A lo largo de la historia contemporánea, las revoluciones han sido el resultado de sociedades inmovilistas, que se resisten al cambio, que no leen el espíritu de los tiempos, que ignoran los síntomas de desgaste social y que son incapaces de encausar las demandas de la población porque cierto estado de cosas les favorece.
Las revoluciones violentas e irreversibles, brotan en aquellas sociedades que piensan que las reformas políticas concedidas bajo la presión popular serán interpretadas como una señal de debilidad y que —aprovechadas por los radicales— contribuirán a profundizar el deterioro de la autoridad del Estado.
Por ejemplo, hacia el siglo XVII, los “parlamentos”[1] franceses sirvieron de contrapeso al poder monárquico de los borbones y entre sus funciones se hallaba la capacidad de “amonestar” los decretos del rey y no registrarlos, lo cual funcionaba como una suerte de “veto”. En medio de la guerra civil en Inglaterra, el Parlamento de París comenzaría a emitir las mismas ideas del parlamentarismo inglés, al expresar su rechazo a los crecientes poderes de la monarquía. Ante este conflicto, el joven rey Luis XIV tuvo que refugiarse momentáneamente fuera de la ciudad y como consecuencia, durante su largo y poderoso reinado absolutista, los parlamentos perdieron sus derechos. A la muerte del Rey Sol, los parlamentos volvieron a unirse para limitar las prerrogativas reales, lo que condujo a que el Parlamento de París tuviera que exiliarse varias veces en las segunda mitad del siglo XVIII. Finalmente, el punto de ebullición serían los problemas financieros que atravesó el reinado de Luis XVI. La corona intentó hacer frente a las deudas a través de medidas aún más represivas a las que las Cortes soberanas se opusieron, generando una crisis profunda que obligó finalmente a Luis XVI a convocar a los Estado Generales en 1789, que iniciarían la Revolución y pondrían fin a la monarquía y terminarían desatando una violencia y un terror sin precedentes.
También, hacia finales del siglo XIX, la Rusia zarista se hallaba paralizada por el letargo social y una atmósfera conservadora renuente a la innovación, además con una derrota moral humillante por la Guerra de Crimea que ganaron los Otomanos. Ante esta crisis, comenzaría un período reformista y modernizador liderado por el zar Alejandro II. Estas reformas hallaron una oposición férrea por parte de la élite dominante, que las terminaría revirtiendo después de su asesinato por un grupo revolucionario extremista en 1881. Este suceso sería en adelante la excusa perfecta de la burocracia zarista para evitar aquello que temían más: la participación de la sociedad en la toma de decisiones y de allí que el sucesor, Alejandro III, no entregara más concesiones sino que endureciera las medidas de represión. En ese esquema agonizante entra Rusia al siglo XX, y de nuevo el zar Nicolás II, ignorando y escondiendo bajo la alfombra las claras señales de declive del sistema y de malestar social, prefirió seguir concentrando el poder autocrático y unirse a la Gran Guerra europea y se rehusó a ceder poder político a la Duma Imperial (especie de parlamento o Asamblea consultiva). Cuando las presiones populares derivaron en violencia revolucionaria y terrorismo, fue forzado a renunciar y llegó, junto con su familia, a un violento final a manos de los bolcheviques.
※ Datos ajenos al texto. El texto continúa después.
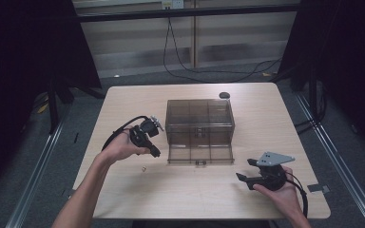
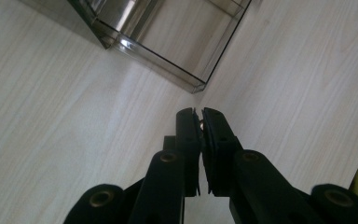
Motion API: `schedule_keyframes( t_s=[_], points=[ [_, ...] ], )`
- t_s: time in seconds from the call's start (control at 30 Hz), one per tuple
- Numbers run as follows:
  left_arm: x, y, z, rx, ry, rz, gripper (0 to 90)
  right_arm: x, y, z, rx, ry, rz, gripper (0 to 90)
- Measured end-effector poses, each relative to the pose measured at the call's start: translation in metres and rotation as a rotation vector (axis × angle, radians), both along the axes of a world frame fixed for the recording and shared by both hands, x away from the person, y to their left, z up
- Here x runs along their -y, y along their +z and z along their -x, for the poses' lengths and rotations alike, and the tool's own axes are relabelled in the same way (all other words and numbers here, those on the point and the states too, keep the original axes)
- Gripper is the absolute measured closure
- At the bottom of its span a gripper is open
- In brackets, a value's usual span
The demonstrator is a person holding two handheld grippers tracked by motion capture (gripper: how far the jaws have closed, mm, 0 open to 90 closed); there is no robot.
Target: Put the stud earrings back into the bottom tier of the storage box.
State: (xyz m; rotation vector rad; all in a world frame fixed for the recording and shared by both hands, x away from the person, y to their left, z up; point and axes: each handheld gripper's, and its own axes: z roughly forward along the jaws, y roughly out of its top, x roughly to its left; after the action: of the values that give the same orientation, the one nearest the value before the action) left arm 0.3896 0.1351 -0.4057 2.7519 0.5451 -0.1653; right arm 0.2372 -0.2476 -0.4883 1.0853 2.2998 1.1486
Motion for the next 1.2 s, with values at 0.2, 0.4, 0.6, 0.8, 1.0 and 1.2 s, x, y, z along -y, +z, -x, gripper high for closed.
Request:
schedule_keyframes(
  t_s=[0.2, 0.4, 0.6, 0.8, 1.0, 1.2],
  points=[
    [0.013, 0.004, -0.002, 0.002, -0.004, 0.004, 85.9, 0.000, 0.000, 0.000, -0.001, -0.002, 0.001, 27.7],
    [0.024, 0.006, -0.003, 0.008, -0.020, 0.001, 85.9, 0.000, 0.000, 0.000, 0.002, 0.004, -0.002, 27.1],
    [0.035, 0.009, -0.005, 0.009, -0.034, 0.004, 86.0, 0.001, 0.000, 0.001, -0.001, -0.003, -0.001, 26.9],
    [0.049, 0.007, -0.007, 0.001, -0.054, -0.004, 85.9, 0.001, 0.000, 0.001, 0.001, -0.001, 0.001, 26.6],
    [0.062, 0.007, -0.009, 0.003, -0.073, -0.010, 86.0, 0.002, 0.000, 0.001, 0.000, -0.002, 0.001, 26.4],
    [0.074, 0.005, -0.010, -0.013, -0.093, -0.015, 85.9, 0.002, 0.000, 0.001, 0.000, -0.002, 0.005, 26.4]
  ],
)
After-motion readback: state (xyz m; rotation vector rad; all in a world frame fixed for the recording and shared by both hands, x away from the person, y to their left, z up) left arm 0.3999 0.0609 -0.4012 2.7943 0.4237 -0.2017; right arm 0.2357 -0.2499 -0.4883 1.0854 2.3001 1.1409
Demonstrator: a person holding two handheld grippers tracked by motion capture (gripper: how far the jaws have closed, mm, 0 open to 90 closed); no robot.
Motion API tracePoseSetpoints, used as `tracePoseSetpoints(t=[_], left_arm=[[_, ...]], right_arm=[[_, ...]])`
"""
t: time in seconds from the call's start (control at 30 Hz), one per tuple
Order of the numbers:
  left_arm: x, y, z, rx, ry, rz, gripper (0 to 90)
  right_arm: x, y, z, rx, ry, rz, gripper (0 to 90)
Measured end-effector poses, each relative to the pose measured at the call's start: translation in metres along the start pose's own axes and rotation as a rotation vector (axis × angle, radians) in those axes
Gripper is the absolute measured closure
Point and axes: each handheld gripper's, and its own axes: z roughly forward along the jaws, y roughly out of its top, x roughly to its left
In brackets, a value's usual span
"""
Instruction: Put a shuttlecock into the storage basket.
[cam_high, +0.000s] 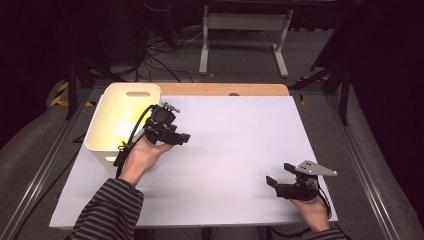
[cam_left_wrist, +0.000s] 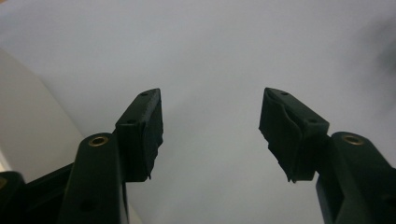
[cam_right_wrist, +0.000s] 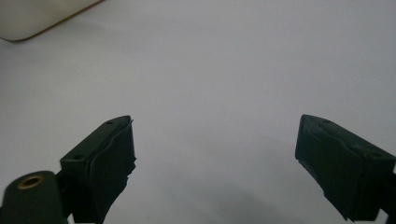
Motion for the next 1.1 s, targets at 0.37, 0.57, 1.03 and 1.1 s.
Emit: tracePoseSetpoints(t=[0.37, 0.57, 1.03, 1.1], left_arm=[[-0.004, -0.007, 0.006, -0.01, -0.016, -0.014, 39.9], [-0.006, -0.01, 0.006, -0.015, -0.016, -0.006, 39.4], [-0.012, -0.02, 0.013, -0.007, -0.011, 0.001, 38.2], [-0.012, -0.021, 0.013, -0.004, -0.011, 0.004, 38.0]], right_arm=[[0.0, 0.0, 0.0, -0.002, 0.003, -0.002, 12.1], [0.0, 0.0, -0.001, -0.003, 0.002, -0.003, 12.1], [0.0, 0.0, -0.002, -0.003, 0.002, -0.005, 12.1], [0.001, 0.0, -0.002, -0.004, 0.002, -0.005, 12.1]])
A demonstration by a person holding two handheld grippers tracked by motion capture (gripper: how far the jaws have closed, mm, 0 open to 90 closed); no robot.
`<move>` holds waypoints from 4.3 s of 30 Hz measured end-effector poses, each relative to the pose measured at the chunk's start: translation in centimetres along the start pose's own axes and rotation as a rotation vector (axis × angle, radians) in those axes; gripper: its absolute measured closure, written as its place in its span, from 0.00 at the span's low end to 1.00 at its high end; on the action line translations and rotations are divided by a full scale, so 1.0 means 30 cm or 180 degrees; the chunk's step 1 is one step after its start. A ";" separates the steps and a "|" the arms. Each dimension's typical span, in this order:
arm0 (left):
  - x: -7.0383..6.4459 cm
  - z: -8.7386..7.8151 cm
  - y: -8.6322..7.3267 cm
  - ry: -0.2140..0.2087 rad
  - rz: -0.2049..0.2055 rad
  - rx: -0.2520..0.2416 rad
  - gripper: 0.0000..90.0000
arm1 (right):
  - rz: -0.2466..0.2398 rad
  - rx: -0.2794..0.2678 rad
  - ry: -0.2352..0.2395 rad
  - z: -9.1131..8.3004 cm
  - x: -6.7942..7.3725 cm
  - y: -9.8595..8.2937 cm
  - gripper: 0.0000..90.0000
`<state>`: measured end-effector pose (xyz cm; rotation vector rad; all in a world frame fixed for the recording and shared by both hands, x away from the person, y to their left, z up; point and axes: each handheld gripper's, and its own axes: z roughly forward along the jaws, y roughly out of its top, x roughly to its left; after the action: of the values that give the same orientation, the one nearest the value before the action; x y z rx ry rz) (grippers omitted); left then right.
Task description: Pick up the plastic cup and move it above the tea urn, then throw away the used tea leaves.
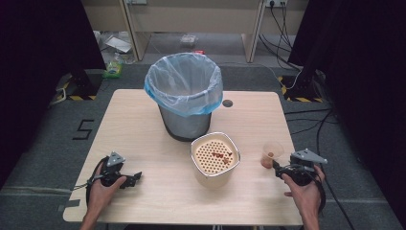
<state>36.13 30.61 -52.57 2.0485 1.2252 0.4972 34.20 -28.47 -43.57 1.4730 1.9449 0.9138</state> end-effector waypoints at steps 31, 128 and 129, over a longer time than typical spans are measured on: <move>0.001 0.001 0.001 -0.0009 -0.0003 -0.0006 0.00 | -0.0215 0.0440 0.0071 0.153 -0.060 0.140 0.66; 0.003 0.004 0.004 0.0037 -0.0026 0.0003 0.00 | -0.3362 -0.2288 -0.1075 -0.024 0.571 0.297 0.98; 0.003 0.004 0.004 0.0037 -0.0028 0.0003 0.00 | -0.3398 -0.2306 -0.1084 -0.021 0.579 0.296 0.98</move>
<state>36.32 30.62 -52.56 2.0428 1.2408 0.5052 34.49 -10.26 -36.52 0.0819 1.5309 0.6536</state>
Por lo general, la élite dominante reacciona cuando ya es muy tarde y la revolución es inminente. Después de la negación, la excesiva auto-confianza y la falta de visión para ceder cuotas y llegar a acuerdos y concertaciones con los reformistas (quienes todavía respetan las reglas del juego y desean operar dentro del marco existente para impulsar las transformaciones); le terminan sirviendo el camino a los revolucionarios, que siempre están al acecho y que quieren arrasarlo todo desde sus cimientos. El temor a los radicales se termina convirtiendo en profecía auto-cumplida.
[1] Se llamaban parlamentos o cortes soberanas, pero sus funciones no eran las de un parlamento moderno, por no haber distinción en ese momento entre los poderes ejecutivo, legislativo y judicial. Básicamente actuaban como Cortes de apelación final de las querellas que venían de las cortes menores y actuaban como una suerte de tribunales en los casos que involucraban a la nobleza.